In another aspect, an embodiment of the present invention further provides a computer program product, where the computer program product includes a computer program stored on a non-transitory computer readable storage medium, where the computer program includes program instructions, when the program instructions are executed by a computer, enable the computer to perform the webshell file detection method provided in the foregoing embodiments, for example, including: performing primary matching on the file to be detected according to a preset pre-set rule, wherein the pre-set rule is used for performing character string matching on the file to be detected; and if the file to be detected is successfully matched with the regular rule, determining that the file to be detected is a webshell file.
In still another aspect, the present invention further provides a non-transitory computer readable storage medium having stored thereon a computer program, which when executed by a processor is implemented to perform the webshell file detection method provided in the above embodiments, for example, including: performing primary matching on the file to be detected according to a preset pre-set rule, wherein the pre-set rule is used for performing character string matching on the file to be detected; and if the file to be detected is successfully matched with the regular rule, determining that the file to be detected is a webshell file.
The apparatus embodiments described above are merely illustrative, in which the modules illustrated as separate components may or may not be physically separate, and the components shown as modules may or may not be physical, i.e., may be located in one place, or may be distributed over a plurality of network modules.
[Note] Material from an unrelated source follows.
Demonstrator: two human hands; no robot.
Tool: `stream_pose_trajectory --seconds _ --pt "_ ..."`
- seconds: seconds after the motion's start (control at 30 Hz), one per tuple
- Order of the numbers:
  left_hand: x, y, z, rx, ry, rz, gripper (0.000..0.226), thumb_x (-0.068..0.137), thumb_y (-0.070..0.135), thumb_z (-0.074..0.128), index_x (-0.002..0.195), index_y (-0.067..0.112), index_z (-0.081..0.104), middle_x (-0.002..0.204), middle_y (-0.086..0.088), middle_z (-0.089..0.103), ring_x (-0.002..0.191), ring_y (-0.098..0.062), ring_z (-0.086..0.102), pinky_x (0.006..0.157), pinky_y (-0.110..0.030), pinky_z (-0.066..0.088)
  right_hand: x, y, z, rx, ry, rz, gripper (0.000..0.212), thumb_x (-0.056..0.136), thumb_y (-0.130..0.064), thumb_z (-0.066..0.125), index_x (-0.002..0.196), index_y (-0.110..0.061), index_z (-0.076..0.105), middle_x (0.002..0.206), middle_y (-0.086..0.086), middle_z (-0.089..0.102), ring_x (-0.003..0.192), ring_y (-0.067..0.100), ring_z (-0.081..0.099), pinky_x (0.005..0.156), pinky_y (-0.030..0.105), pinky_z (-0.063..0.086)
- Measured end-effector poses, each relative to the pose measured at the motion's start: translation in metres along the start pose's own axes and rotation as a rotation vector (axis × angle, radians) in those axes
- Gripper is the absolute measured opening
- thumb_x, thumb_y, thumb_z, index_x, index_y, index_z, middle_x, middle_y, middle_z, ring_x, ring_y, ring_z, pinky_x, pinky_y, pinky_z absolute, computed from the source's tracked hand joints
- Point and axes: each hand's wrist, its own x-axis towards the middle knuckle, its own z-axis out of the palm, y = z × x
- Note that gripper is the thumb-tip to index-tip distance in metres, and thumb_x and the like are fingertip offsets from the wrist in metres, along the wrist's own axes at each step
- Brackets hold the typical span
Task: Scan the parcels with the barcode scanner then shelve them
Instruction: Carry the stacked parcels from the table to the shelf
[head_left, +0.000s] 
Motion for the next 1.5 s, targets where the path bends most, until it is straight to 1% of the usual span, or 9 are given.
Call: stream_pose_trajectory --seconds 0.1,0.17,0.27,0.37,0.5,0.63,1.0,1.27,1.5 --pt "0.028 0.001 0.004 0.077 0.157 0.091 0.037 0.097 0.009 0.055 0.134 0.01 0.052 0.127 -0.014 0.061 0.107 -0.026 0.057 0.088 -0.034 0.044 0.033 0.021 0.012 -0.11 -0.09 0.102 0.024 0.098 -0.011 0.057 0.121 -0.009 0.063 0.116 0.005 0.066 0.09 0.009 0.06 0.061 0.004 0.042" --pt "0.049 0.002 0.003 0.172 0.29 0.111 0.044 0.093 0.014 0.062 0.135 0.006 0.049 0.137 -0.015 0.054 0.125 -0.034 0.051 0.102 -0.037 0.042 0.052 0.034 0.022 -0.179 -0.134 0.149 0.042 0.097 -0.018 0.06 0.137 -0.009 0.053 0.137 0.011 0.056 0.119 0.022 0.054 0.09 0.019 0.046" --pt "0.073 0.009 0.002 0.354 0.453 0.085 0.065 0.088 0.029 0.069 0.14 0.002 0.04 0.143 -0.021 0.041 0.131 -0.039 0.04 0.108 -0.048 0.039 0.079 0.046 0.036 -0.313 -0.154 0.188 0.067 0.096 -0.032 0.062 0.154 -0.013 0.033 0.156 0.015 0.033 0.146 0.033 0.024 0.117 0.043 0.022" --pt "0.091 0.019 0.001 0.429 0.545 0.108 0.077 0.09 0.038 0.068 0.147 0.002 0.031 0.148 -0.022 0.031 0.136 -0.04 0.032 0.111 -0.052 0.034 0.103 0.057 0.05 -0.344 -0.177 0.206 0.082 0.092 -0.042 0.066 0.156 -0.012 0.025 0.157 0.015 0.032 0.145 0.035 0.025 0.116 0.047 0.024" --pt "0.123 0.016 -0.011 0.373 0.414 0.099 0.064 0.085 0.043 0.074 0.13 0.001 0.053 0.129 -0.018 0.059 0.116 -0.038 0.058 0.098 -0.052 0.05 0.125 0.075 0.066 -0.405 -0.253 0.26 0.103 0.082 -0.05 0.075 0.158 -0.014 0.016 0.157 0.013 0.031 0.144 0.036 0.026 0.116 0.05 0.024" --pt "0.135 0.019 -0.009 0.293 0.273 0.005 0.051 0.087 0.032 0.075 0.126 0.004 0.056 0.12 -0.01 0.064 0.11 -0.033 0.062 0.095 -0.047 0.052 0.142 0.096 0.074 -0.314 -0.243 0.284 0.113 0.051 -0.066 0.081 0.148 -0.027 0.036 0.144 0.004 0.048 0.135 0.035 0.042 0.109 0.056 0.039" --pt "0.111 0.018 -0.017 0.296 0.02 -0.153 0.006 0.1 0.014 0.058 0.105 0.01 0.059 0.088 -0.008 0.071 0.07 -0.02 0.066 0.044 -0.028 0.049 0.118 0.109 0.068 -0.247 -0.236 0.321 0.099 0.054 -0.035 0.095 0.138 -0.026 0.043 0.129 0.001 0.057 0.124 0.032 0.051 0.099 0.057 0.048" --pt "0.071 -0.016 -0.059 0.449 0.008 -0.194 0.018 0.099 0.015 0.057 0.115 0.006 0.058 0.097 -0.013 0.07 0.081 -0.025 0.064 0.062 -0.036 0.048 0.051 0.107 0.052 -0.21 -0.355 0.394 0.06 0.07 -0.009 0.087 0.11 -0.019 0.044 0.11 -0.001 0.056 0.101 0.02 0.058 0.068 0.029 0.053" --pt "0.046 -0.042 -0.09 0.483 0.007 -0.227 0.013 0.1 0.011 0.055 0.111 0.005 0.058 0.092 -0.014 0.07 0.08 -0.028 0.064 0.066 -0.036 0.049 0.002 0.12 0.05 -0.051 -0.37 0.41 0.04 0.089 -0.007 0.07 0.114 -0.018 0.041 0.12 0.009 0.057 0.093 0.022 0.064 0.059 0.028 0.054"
Some or all of the modules may be selected according to actual needs to achieve the purpose of the solution of this embodiment. Those of ordinary skill in the art will understand and implement the present invention without undue burden.
From the above description of the embodiments, it will be apparent to those skilled in the art that the embodiments may be implemented by means of software plus necessary general hardware platforms, or of course may be implemented by means of hardware. Based on such understanding, the foregoing technical solutions may be embodied essentially or in part in the form of a software product, which may be stored in a computer-readable storage medium, such as a ROM/RAM, a magnetic disk, an optical disk, etc., including several instructions to cause a computer device (which may be a personal computer, a server, or a network device, etc.) to perform the various embodiments or methods of some parts of the embodiments.
Finally, it should be noted that: the above embodiments are only for illustrating the technical solution of the present invention, and are not limiting; although the invention has been described in detail with reference to the foregoing embodiments, it will be understood by those of ordinary skill in the art that: the technical scheme described in the foregoing embodiments can be modified or some technical features thereof can be replaced by equivalents; such modifications and substitutions do not depart from the spirit and scope of the technical solutions of the embodiments of the present invention.